Here in the Pacific Northwest we await summer with expectations high, glorified memories of sunny days past bursting through the rain clouds that fill our vision. There's nothing quite like waking to the sound of rain drops pelting against your windowpane in June. After eight months of saying, "Oh, summer in Seattle, it makes the winter drizzle worth it!", the sense that the weather has let you down out of pure spite is hard to shake.
So we are cautious now. We recall the saying that summer in western Washington doesn't start until after - that's right, after - the Fourth of July, and hold on to the hope that the last decade of shorts and flip flops, sunglasses and sunscreen while munching burgers and potato salad on the lawn in dutiful celebration of our nation's birth wasn't just a fluke. It was easy, in those years, to forget the times we suffered, bundled in sweatshirts and positioning buffet tables under cover, knowing that a "chance of showers" has less to do with chance and more to do with showers.

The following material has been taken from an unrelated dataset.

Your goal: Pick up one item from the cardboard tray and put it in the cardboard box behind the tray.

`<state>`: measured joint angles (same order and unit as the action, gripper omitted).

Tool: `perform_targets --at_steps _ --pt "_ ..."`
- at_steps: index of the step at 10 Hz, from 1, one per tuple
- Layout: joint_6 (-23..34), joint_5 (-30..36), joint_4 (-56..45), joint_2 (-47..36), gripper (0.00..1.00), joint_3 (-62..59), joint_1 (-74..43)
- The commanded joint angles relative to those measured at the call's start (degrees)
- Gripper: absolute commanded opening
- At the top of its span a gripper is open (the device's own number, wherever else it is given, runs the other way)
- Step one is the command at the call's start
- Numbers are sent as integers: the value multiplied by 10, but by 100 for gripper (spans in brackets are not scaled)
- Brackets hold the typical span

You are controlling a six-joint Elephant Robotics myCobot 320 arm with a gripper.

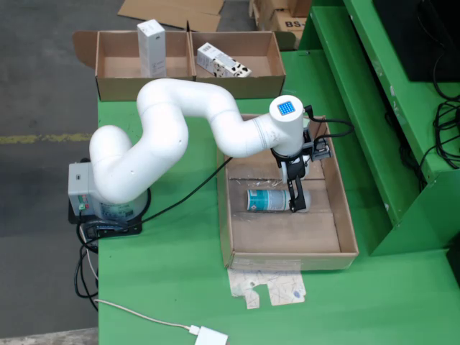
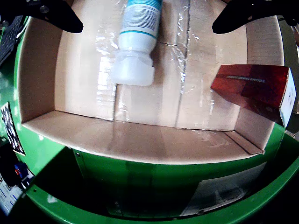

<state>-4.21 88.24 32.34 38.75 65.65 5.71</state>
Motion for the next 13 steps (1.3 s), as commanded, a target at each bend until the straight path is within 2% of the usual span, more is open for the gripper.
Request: perform_targets --at_steps 1,11,12,13 --pt "12 6 84 15 100 38 -4" --pt "8 4 160 91 100 35 2" --pt "13 7 136 148 100 -41 3" --pt "13 7 136 148 100 -41 3"
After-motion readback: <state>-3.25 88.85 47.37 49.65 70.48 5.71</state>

When a sunny day dawns, spirits soar. It's like nothing so much as falling in love. I love you, Seattle! There's the sensation that my heart is actually swelling as I pass beneath the big leaf maples that line my favorite stretch of road in our neighborhood. The overlapping leaves above my head form a mosaic of dappled green, illuminated by the glorious sunlight. Lake Washington shimmers below, a sapphire blue reflection of the sky.
But tomorrow? Well, who would dare to predict it? Make hay while the sun shines, as they say (not mentioning, of course, that a sudden storm can turn the freshly mown hay to rot before it ever gets to the barn). We wait and hope, but hesitate to speak aloud, fearful that the sunny spell be broken.